Have You Had Enough?


(Illustration created using image generated by Midjourney, an artificial intelligence tool.)

Last month, I posted a column in HBS Working Knowledge titled, “What’s Enough to Make Us Happy?”

Over the last few months, I’ve been asking myself the same question: “What’s enough?” My answer, as it turns out: Twenty-four years and 287 columns on a variety of management-related topics, my record as of this month. This month marks my last column in this long-running series for Working Knowledge.

I’ve always ended my columns with the question, “What do you think?” For years, this has been a standard response posed to students in Harvard MBA classrooms who ask instructors for their opinions on the case studies under discussion. As instructors, we constantly remind ourselves that we are the ones who ask the first questions. Students address them, at least before hearing from their instructors. It’s a reflection of the policy that everyone at Harvard Business School—students and instructors alike—teaches. That’s how we all learn, for life.

It has been a privilege and an honor to conduct a monthly conversation with readers of Working Knowledge at the most exciting and stimulating organization I’ve ever been part of. My subjects have been mine to choose. Although the original intent was to highlight the work of my colleagues at HBS, no bounds have been placed on my subjects. As a result, together we’ve covered a wide range of topics, beginning in May of 2000 with whether we can “hardwire” organization performance, then on to China trade policies (2012), the importance of immigration (beginning in 2003), women in leadership (2013), the need for an AI czar (2019), and remote work and organizational culture (2020).

“I’m grateful to all who have read and responded to these columns. You’ve made the experiment work.”

The column drawing the most comments from among the 287 columns was “Why Isn’t ‘Servant Leadership’ More Prevalent?” in 2013. Many respondents posed the question of whether or not the term “servant leadership” was an oxymoron. Obviously, the topic was on the minds of many.

We’ve asked what many leaders should do, among them Facebook’s Mark Zuckerberg, Wikipedia’s Satya Nadella, YouTube’s Susan Wojcicki, Apple’s Tim Cook, and Disney’s Susan Arnold. We’ve explored the leadership legacy of, among others, Vanguard Founder John Bogle, Girl Scouts CEO Frances Hesselbein, Southwest Airlines Cofounder Herb Kelleher, and leadership scholar Warren Bennis.

All of this has required the review and appraisal of hundreds of books and an even larger number of academic papers and articles.

I’m grateful to all who have read and responded to these columns. You’ve made the experiment work. Do please pass on the art and habit of asking questions of others. To my editors over the years—Sean Silverthorne, Danielle Kost, and Dina Gerdeman—who’ve brought my ideas to life, my sincere thanks.

So with that, I’ll take my leave, at least for now. You’ll still be hearing from me from time to time, but it will be a topic on which I may be able to shed some light rather than only ask, “What do you think?”
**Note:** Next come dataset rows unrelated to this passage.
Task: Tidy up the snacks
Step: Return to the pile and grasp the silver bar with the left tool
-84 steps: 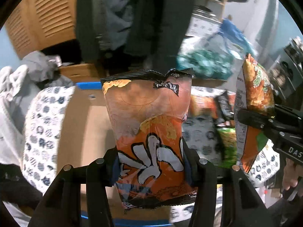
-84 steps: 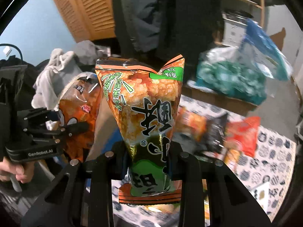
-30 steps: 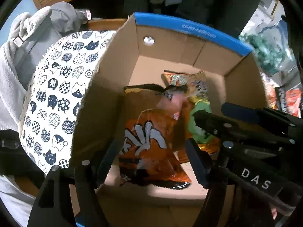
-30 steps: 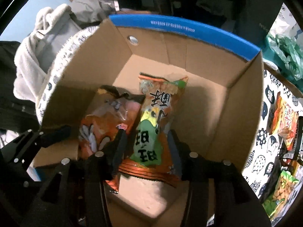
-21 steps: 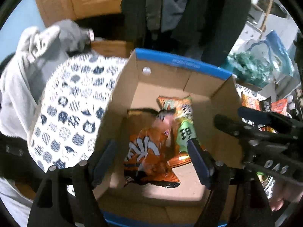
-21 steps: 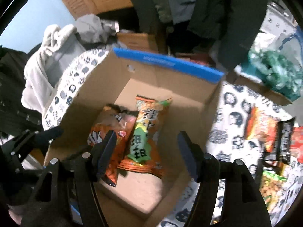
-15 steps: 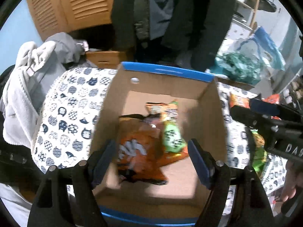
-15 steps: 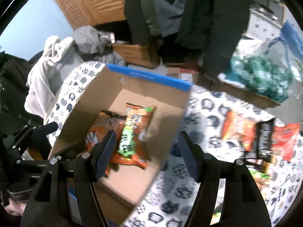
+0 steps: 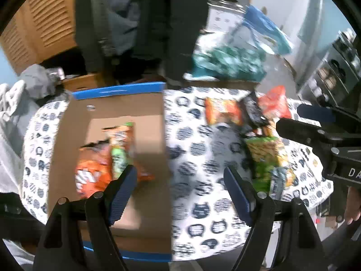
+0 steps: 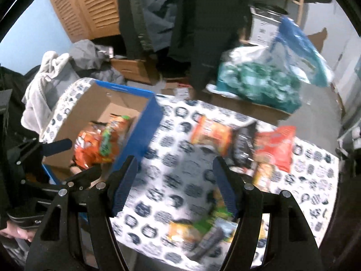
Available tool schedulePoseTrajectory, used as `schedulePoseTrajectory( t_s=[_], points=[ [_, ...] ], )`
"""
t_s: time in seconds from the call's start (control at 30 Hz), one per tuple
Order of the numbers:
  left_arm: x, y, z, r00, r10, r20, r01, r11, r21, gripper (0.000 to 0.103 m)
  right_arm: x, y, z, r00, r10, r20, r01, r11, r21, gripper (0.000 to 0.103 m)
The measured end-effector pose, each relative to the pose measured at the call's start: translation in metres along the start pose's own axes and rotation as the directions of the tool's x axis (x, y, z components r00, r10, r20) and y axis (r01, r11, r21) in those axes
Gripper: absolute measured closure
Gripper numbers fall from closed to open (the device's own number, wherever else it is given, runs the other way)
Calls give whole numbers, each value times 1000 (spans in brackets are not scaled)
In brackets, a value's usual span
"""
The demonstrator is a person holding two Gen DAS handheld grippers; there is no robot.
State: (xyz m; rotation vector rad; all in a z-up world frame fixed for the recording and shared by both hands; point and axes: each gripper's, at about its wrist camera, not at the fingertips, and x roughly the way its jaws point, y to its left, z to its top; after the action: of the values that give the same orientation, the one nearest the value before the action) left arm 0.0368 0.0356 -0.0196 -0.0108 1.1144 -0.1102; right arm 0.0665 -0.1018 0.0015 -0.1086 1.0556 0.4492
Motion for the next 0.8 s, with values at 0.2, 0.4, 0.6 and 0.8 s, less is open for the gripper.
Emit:
schedulePoseTrajectory(
  t_s=[0.2, 0.4, 0.6, 0.8],
  points=[
    [20, -63, -12, 997, -53, -59, 56, 996, 65, 23, -11, -48, -29, 998, -60, -22, 61, 997, 40, 33],
    [44, -107, -30, 987, -92, -132, 103, 992, 78, 23, -11, -94, -60, 995, -85, -44, 90, 989, 118, 33],
    [68, -135, -49, 977, -115, -180, 126, 991, 51, 23, -4, -135, -89, 992, -106, -61, 116, 973, 200, 33],
    [92, -150, -65, 968, -122, -221, 130, 991, 22, 23, 6, -165, -111, 989, -115, -90, 135, 955, 264, 33]
  ],
)
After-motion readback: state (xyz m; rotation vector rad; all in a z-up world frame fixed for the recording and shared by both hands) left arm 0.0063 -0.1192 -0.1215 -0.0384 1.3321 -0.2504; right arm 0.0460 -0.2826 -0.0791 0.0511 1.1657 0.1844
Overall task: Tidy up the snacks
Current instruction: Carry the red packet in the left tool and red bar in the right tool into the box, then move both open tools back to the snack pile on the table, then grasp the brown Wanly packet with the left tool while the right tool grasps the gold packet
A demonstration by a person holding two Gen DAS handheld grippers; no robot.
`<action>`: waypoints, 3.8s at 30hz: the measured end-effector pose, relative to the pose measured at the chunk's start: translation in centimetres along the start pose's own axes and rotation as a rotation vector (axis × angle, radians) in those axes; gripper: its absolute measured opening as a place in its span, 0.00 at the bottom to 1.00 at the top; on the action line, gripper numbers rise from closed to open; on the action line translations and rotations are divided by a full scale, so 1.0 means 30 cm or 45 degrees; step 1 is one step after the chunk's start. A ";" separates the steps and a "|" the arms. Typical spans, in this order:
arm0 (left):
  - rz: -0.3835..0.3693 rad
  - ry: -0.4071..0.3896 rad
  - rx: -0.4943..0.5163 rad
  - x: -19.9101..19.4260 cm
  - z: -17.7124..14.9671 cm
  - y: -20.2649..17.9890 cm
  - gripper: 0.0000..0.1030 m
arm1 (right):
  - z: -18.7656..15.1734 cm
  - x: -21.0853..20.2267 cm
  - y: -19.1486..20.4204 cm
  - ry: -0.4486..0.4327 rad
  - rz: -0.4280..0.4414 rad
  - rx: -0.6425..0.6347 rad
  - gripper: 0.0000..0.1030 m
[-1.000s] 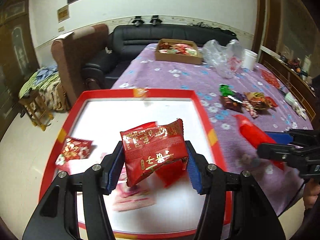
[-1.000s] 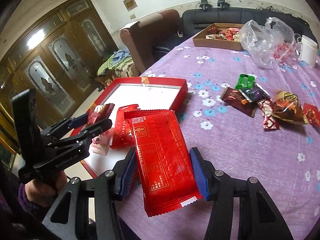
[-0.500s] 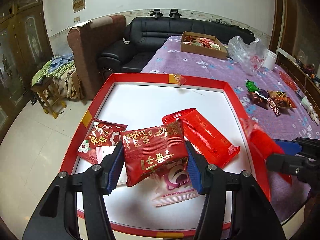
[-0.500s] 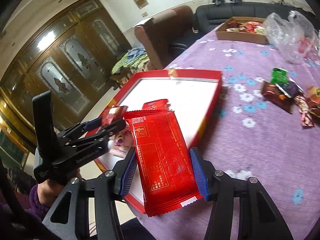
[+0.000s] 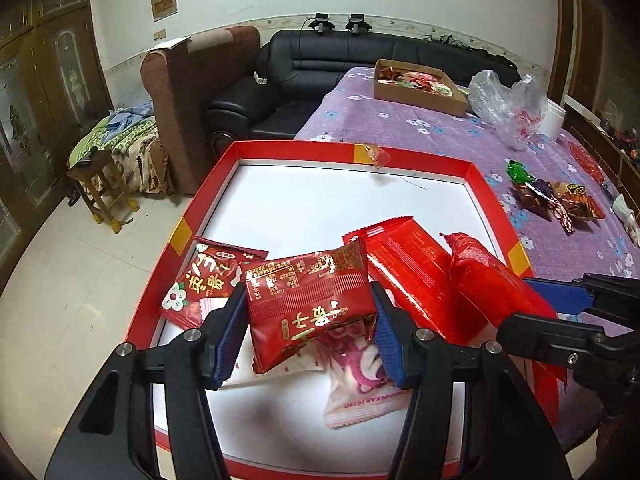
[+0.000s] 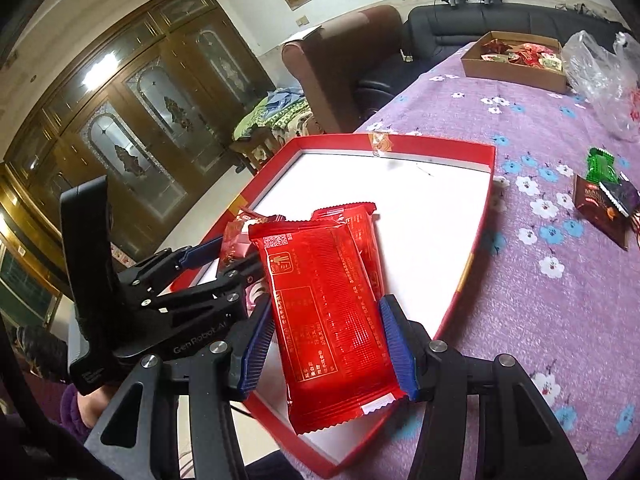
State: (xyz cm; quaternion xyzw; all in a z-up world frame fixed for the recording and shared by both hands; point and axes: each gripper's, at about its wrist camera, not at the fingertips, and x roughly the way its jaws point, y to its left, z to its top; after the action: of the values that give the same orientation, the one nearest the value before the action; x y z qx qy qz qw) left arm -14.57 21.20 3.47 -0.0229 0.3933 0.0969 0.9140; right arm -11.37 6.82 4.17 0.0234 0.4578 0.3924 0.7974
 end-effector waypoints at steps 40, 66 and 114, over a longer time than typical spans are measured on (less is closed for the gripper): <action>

Browse some of James Heskett’s most-read columns:

Key historic events:


Your feedback to last month’s column

What’s Enough to Make Us Happy?

Don McLagan, MBA 1967, framed the subject for us with the first poem posted in 24 years as a response to one of my columns. It began with:

“Somewhere between empty
and excess, between meager
and mansion, humble and hubris
wait the surprising possibilities of
enough.”

The common theme among other responses to this month’s column was that we have to look inside ourselves, rather than to others, to determine what’s enough to make us happy. Ryan Bates summed it up nicely when he said, “The goal posts continue to move, and often envy of what others have fosters the ‘It’s never enough’ mindset. While such current and future growth should be viewed as beneficial, perhaps we all need to spend more time looking inward and considering what is enough and what is really most important.” Sindhu Latha S added, “So the compass is highly directed by what goes within rather than how it gets compared in the trivial world with tangible possessions.”

Michael Levin reminded us that it’s not easy to determine enough when he said, “Happiness, enough, and a metric for life are a hard trio to dance to. Life measured against qualitative standards is about as close as is practical, because the opposite leaves us with the striver’s curse.” Michael Schwartz provided a method of calculating enough in monetary terms, but then concluded, “What you do with it is, of course, the subject of your life.” William Cottringer offered another kind of metric when he said, “… if you can’t be happy poor, then you can’t be happy rich.”